Di età medievale, la cattedrale colpisce per l’inusuale associazione di imponenti volumi (all’esterno) e leggiadre forme gotiche (all’interno). La Sé fu anche protagonista di un evento storico rilevante come la benedizione delle bandiere di Vasco de Gama.

L’Acquedotto

Il sistema di epoca cinquecentesca non trovò mai definitivo compimento, questo però non toglie neanche un grammo del suo fascino, accentuato ulteriormente dalla compenetrazione con parte del tessuto urbano. Alcune abitazioni e negozi trovano nelle arcate dell’acquedotto una preziosa cornice.

Come visitarla

Il miglior modo per visitare Évora è a piedi; grazie alle sue dimensioni contenute, infatti, possiamo dire di trovarci in una destinazione a misura d’uomo! Inoltre, se dovessimo scegliere un altro mezzo di trasporto rischieremmo di perdere il piacere di esplorare le piccolissime vie che dalle arterie principali si allontano verso scorci inattesi sul paesaggio circostante e su graziosi quartieri residenziali di bianco vestiti.
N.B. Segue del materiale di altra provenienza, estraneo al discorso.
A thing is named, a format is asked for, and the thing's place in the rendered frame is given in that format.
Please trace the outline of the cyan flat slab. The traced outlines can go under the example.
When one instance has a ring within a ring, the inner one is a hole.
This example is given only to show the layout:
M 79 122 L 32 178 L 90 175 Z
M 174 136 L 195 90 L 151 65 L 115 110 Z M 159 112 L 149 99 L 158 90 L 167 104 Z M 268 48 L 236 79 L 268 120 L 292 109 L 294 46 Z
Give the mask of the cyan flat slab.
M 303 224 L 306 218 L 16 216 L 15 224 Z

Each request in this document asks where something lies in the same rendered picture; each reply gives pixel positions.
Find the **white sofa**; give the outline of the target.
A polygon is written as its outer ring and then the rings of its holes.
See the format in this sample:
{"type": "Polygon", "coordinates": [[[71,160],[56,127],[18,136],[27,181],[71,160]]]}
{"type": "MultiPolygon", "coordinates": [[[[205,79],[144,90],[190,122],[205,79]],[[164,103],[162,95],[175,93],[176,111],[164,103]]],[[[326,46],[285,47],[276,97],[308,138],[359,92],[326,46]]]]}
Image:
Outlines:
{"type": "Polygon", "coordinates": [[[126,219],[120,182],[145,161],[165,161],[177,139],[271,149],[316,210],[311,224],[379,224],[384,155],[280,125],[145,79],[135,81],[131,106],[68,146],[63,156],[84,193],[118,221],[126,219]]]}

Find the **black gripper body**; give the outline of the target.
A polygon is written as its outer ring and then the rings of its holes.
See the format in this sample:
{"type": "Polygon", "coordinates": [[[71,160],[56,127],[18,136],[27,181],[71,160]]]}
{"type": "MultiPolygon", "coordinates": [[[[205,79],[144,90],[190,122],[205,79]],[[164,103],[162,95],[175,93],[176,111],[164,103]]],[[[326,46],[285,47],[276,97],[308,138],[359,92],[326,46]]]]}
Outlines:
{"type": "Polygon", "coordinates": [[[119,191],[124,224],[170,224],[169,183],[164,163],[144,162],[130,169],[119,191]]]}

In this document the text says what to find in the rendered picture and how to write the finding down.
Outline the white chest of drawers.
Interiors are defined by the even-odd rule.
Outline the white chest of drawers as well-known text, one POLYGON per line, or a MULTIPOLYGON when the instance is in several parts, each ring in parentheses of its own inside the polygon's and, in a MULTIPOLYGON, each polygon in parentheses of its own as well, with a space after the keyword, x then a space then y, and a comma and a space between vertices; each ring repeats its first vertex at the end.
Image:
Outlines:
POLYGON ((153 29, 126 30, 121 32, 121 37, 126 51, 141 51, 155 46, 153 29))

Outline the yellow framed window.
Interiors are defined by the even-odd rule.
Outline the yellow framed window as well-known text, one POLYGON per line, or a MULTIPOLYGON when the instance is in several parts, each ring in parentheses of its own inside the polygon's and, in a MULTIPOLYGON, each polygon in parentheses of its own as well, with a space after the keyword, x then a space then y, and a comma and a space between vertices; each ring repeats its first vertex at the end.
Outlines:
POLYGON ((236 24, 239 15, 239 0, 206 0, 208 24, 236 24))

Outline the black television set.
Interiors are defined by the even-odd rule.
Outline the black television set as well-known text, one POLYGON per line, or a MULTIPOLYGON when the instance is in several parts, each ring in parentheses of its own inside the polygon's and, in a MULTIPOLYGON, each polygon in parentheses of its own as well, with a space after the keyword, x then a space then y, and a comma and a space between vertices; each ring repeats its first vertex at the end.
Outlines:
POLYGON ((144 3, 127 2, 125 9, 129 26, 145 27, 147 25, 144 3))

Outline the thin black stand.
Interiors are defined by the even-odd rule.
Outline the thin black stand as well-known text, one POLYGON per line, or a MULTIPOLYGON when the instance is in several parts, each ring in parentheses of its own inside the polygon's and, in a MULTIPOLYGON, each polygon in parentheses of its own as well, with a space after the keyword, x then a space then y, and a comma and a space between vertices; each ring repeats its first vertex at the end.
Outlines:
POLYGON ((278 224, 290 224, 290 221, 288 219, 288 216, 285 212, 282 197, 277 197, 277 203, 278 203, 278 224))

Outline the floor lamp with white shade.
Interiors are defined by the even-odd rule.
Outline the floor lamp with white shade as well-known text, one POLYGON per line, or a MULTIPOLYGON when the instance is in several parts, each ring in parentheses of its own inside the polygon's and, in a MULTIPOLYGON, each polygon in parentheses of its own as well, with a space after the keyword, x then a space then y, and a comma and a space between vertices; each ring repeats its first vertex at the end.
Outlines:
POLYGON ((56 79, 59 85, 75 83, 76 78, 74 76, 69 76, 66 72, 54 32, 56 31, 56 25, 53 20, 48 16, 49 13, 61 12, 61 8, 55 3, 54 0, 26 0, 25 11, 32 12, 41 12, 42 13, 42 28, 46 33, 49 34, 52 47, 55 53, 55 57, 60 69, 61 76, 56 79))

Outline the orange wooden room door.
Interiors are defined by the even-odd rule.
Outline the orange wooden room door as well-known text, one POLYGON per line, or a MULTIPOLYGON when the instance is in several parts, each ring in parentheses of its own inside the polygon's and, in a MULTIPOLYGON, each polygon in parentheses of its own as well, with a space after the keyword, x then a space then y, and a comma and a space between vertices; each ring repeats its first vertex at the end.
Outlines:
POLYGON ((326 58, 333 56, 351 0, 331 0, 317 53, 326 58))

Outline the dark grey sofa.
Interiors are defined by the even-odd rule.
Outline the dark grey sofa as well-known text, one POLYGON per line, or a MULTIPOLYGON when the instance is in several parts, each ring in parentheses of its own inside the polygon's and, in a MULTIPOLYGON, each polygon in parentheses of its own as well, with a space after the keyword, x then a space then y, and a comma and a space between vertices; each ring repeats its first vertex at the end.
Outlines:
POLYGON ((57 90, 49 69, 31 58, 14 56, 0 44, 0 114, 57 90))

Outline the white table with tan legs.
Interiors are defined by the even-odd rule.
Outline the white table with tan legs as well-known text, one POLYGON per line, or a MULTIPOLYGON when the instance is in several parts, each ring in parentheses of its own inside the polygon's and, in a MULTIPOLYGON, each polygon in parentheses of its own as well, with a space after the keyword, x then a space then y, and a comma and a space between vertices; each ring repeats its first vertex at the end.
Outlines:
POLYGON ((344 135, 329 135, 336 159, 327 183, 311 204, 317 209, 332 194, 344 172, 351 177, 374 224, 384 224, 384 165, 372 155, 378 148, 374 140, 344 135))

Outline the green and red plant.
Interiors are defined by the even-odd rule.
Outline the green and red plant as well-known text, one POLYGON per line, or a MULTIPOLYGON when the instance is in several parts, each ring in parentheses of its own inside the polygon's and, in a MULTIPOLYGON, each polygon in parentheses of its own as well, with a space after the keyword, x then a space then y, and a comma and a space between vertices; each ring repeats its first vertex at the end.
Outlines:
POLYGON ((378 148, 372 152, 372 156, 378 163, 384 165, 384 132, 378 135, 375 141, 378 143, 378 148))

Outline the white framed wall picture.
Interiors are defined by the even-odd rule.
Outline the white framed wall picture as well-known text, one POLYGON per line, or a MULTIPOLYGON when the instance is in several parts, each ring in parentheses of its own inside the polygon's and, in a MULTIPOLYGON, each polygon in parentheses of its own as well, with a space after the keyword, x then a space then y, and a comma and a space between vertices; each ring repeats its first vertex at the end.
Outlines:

E’ sufficiente un giorno per imparare a destreggiarsi nell’intreccio cittadino, senza naturalmente mancare l’appuntamento con le sue principali attrazioni, ed innamorarsene.

Dove mangiare

Poco distante dalle principali bellezze del posto si trova una piccolissima taverna tradizionale, imbucata su una strada poco più grande di un vicolo, ricca dei sapori genuini del territorio. TaskaFina, di gestione familiare, propone un menù all’insegna di prodotti locali per tutte le tasche. Per pochi euro suggeriamo di provare: il Lagartinhos de Porco Preto com migas de coentros, un maialino iberico grigliato con una sorta di pane-purè, e il chorizo della casa (non lasciatevi impressionare dall’olio, ne vale la pena)!

Dove dormire

Abbiamo trascorso una sola notte in questo splendido borgo ma è stata senza dubbio la preferita di tutto il nostro tour in Portogallo. Il merito va alla struttura che abbiamo scelto: Lavradores Boutique Guesthouse. Una struttura ricettiva di recente apertura (l’inaugurazione è avvenuta nel 2018) ma inserita in un antica locanda contadina del 1720, di cui conserva lo spirito intatto. Si compone di uno spazio comune, dove trovano posto il salotto, la cucina e un’accogliente terrazza, e di diverse camere da letto curate nei minimi particolari. La pulizia, la scelta di colori chiari per le pareti e l’arredamento, l’accoglienza e la cura per i dettagli lo rendono il luogo ideale per rilassarsi e trovare riposo dopo una giornata di intensa esplorazione a Évora e dintorni.